Thursday, November 30, 2006

MOST UPLIFTING PROMOTIONAL SITE

This posting has nothing to do with crime writing. Instead, it celebrates the romance of commerce.

When baby Debbie Macomber was baptized, the candles flickered in the church. A sign of future greatness, says Debbie's mom on Debbie's site, www.debbiemacomber.com

Debbie wrote in her journal in 1973: "the greatest desire of my life is to somehow, some way, be a writer", and by 2006, sure enough, she had sold 60 million books, mostly published by Silhouette and Harlequin.

Her website is truly a marvel. After you've sampled and hopefully purchased some dozens of Debbie's books, try the book-themed gifts -- the gardener's kneeling pad (featuring cover art from the bestselling Susannah's Garden), the mugs, the t-shirts, the Gourmet Seattle Blend Ground Coffee (as drunk at the Lighthouse Restaurant in the Cedar Cove series), the Cedar Cove Zippered Carry-All Tote, the Knitting Notion Bag (as used in A Good Yarn and The Shop on Blossom Street) and the Variety Tea Pack -- from Debbie's Store, one of 21 different subsections on her singularly uplifting site.

Readers can get more directly involved. The October 2006 winer on the Readers' Recipes page is for Caramel Snack Mix. A November winner had not yet emerged at the time of writing.

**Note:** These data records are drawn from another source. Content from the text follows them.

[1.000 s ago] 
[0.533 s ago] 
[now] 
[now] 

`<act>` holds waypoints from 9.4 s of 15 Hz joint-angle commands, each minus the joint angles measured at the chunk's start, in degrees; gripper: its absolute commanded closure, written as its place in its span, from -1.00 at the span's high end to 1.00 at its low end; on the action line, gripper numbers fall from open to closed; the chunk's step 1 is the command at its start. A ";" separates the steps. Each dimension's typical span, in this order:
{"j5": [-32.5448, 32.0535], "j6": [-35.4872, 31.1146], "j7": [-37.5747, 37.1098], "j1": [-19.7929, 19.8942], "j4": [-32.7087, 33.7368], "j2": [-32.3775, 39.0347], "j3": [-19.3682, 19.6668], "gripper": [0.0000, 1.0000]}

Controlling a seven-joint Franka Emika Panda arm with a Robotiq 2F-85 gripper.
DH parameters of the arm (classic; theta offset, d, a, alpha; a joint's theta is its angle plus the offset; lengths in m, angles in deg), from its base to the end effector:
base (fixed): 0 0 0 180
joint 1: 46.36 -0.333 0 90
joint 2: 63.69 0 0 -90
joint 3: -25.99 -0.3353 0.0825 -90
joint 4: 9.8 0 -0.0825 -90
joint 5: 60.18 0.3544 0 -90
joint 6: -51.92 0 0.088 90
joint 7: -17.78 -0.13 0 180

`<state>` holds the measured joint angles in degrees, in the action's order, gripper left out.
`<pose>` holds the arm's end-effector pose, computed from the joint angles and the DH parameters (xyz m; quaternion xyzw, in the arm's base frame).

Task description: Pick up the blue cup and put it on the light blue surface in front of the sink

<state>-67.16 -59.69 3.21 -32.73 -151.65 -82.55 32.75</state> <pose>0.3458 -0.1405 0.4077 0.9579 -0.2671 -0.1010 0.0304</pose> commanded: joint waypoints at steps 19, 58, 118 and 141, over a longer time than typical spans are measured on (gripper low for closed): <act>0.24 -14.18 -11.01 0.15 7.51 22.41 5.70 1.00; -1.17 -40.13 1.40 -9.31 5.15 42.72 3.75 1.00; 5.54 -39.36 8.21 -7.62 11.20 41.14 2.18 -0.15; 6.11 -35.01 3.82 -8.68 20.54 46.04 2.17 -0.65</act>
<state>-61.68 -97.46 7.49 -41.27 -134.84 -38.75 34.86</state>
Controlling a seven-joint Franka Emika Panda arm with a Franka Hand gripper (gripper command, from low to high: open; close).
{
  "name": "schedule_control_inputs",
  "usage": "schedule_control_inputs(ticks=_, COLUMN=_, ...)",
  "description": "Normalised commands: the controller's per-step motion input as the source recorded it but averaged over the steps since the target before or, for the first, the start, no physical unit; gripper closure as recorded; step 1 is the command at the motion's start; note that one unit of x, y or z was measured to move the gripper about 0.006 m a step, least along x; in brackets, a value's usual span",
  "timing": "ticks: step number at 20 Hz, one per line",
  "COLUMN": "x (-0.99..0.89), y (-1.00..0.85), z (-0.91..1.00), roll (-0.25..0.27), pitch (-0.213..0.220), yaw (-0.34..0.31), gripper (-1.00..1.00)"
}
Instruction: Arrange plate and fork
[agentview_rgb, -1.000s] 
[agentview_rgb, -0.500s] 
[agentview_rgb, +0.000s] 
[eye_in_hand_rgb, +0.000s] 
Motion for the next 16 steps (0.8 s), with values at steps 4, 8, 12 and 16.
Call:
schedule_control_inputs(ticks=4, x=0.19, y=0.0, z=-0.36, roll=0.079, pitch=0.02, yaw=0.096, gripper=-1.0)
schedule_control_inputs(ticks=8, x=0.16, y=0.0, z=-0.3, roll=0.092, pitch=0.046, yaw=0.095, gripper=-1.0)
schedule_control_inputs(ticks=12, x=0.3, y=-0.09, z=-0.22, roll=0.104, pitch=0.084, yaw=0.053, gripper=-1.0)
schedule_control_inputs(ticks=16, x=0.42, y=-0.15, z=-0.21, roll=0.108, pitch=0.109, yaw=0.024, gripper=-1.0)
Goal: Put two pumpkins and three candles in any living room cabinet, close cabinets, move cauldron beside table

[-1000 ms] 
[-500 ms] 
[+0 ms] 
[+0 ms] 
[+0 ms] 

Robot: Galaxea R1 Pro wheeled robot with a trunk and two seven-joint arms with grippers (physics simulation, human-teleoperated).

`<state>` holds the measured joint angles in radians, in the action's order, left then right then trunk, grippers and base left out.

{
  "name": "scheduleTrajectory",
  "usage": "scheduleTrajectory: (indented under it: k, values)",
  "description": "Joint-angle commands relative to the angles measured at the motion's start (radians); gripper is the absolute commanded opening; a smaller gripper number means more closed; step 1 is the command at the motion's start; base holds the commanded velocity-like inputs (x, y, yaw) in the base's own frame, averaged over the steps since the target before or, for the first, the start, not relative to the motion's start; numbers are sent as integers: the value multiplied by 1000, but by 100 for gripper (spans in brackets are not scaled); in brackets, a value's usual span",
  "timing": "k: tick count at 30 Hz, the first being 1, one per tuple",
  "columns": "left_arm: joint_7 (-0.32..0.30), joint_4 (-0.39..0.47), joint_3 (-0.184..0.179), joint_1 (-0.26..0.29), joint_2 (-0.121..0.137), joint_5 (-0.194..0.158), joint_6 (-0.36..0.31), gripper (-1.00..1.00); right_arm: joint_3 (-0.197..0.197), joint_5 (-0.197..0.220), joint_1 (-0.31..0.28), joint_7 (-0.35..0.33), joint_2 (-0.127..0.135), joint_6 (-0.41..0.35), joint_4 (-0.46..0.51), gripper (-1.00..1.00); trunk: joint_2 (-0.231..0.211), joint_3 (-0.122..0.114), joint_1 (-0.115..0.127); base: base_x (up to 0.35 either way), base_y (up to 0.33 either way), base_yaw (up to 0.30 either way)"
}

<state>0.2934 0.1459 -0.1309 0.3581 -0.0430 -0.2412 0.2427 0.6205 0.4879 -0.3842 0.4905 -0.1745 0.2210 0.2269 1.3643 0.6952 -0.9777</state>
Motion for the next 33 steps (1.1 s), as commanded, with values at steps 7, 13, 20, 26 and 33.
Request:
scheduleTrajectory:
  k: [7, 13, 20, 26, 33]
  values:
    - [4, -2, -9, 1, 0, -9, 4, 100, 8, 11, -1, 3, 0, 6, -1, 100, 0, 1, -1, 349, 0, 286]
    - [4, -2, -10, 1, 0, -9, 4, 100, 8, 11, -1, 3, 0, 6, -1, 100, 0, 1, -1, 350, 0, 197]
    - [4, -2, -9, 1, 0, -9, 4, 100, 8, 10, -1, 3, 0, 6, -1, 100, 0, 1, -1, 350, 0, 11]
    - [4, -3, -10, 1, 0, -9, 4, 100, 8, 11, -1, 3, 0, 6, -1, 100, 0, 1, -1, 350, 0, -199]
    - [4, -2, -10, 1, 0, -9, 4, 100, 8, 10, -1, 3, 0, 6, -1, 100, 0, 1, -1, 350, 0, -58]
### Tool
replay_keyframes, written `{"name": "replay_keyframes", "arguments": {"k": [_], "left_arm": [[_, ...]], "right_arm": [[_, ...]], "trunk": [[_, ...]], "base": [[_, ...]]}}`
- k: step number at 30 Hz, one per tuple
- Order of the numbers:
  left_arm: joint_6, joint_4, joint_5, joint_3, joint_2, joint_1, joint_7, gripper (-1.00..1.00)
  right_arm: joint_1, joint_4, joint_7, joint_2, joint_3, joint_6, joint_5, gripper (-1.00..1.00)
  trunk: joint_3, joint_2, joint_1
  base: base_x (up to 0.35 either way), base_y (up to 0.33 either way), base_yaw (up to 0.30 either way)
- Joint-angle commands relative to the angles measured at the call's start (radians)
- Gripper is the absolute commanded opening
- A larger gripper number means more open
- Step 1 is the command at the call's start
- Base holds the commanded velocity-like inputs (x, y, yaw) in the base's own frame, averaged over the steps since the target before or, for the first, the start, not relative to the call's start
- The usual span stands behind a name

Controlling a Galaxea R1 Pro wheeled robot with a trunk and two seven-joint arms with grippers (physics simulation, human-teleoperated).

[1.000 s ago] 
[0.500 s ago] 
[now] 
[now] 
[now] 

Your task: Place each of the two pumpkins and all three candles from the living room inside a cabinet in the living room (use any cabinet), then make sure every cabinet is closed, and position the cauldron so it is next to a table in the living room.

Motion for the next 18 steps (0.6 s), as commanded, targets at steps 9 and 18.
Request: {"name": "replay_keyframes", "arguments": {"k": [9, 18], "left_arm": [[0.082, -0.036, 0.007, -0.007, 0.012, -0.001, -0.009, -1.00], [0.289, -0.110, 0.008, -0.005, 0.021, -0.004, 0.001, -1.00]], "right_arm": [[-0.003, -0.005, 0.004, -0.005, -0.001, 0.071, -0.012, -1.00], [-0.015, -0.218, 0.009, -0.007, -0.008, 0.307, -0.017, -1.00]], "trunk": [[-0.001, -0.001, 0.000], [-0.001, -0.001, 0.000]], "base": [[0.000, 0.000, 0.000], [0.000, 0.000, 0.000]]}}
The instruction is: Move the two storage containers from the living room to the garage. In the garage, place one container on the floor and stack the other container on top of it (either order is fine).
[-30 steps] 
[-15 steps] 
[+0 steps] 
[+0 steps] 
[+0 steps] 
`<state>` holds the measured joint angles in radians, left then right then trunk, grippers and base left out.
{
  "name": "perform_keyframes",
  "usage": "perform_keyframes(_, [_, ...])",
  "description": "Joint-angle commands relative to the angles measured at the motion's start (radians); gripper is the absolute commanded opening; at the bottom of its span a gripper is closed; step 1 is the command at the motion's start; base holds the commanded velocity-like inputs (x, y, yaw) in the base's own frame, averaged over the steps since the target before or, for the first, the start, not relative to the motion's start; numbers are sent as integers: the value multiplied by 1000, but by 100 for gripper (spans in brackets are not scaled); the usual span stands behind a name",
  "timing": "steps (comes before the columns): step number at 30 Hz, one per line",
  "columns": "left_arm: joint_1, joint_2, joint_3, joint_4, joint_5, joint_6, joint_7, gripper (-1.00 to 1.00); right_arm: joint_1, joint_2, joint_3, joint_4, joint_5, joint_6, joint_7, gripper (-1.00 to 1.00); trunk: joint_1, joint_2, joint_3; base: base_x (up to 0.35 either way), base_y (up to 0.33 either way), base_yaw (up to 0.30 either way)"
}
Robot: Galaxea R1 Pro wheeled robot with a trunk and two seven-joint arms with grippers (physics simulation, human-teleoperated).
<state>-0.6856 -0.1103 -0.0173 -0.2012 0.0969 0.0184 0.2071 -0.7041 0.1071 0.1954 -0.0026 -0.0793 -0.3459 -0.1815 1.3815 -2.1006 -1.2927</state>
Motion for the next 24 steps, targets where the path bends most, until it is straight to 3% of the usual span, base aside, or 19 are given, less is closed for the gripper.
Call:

Tuesday, November 28, 2006

CRIME WRITING: WHY BOTHER?

At its best, crime fiction can detect the cracks in society's façade, the bits that don't fit, the revealing anomalies -- maybe even reach more existential targets, finding what the Italian poet Eugenio Montale called the broken mesh in the net that hems us in, "the dead point of the world, the link that won't hold, the thread to be untangled that might finally place us in the midst of a truth". Montale was talking not about crime fiction but about lemon groves at midday, where one could almost expect to uncover "il punto morto del mondo, l'anello che non tiene, / il filo da disbrogliare che finalmente ci metta / nel mezzo di una verità" ("I limoni", c. 1922). At its best, mystery writing can do just that: finger the flaws that disclose reality. Interviewed by Publishers Weekly (October 23, 2006), the Indian writer Vikram Chandra, author of SACRED GAMES(London, Faber, 2006) reveals that his take on the crime novel, "especially the noir novel, is that as the detective follows the crime, he moves through society, from high to low, and uncovers things that explain the culture".

Saturday, November 25, 2006

WORSTSELLERS & MIDLISTERS

Linking to authors' websites from my list of Irish crime writers, you will find quite a few claims of bestseller status. Some are true, but most of us could never live by our writing. Well-respected authors often sell in minuscule quantities, and brilliant reviews do not correlate with brilliant sales. The "bestseller" claim is still worth making, however. A mass-market paperback can do well on the mistaken assumption that the original edition was a success, and "By the bestelling author of XYZ" makes a nice strapline. Most previous bestsellers seem to have been "#1", rather than #5.

My first book did actually wander onto an Irish bestseller list (presumably due to a computer error), and I have had the odd sensation of watching customers buyng my books, or reading them on trains, which many writers have never witnessed. So, relatively speaking, I have been "blessed".

The plight of the "midlist" author ("midlist" being a euphemism for "commercially unknown") is regularly canvassed in trade publications. One lives in constant fear of being dropped by one's heartless publisher. One is paid less per hour than the people who pack the books in the warehouse. And so on and so forth. Writers can be great grumblers.

Why do we do it, then? Because we can. Because we have to. But also because we might break out and make some real money. It's exactly the same principle as being a minor drug dealer, as described in the wonderful FREAKONOMICS by Steven D. Levitt and Stephen J. Dubner (published on this side of the Atlantic by Penguin). Levitt and Dubner's chapter "Why Do Drug Dealers Still Live with Their Moms?" point out that minor employees in the crack cocaine distribution business get paid less than the minimum wage, and work in conditions of extreme danger. Why would anyone take such a job, they ask. Because at the top end -- if and when you become a bona-fide drug baron -- the rewards are simply enormous. Winner takes all. But you can never reach the top unless you've started at the bottom. Ground-level drug peddlers do it "for the same reason that a pretty Wisconsin farm girl moves to Hollywood".

That rings true, at any rate. The waitresses on Sunset were certainly among the loveliest in their profession.

"To the kids growing up in a housing project on Chicago's south side," Levitt and Dubner write, "crack dealing was a glamour profession. For many of hem, the job of gang boss - highly visible and highly lucrative - was easily the best job they thought they had access to. Had they grown up under different circumstances, they might have thought about becoming economists or writers."

FREAKONOMICS spent 35 weeks on the US besteller lists in 2005, so the authors probably made the right decision. The rest of us will have to wait and see.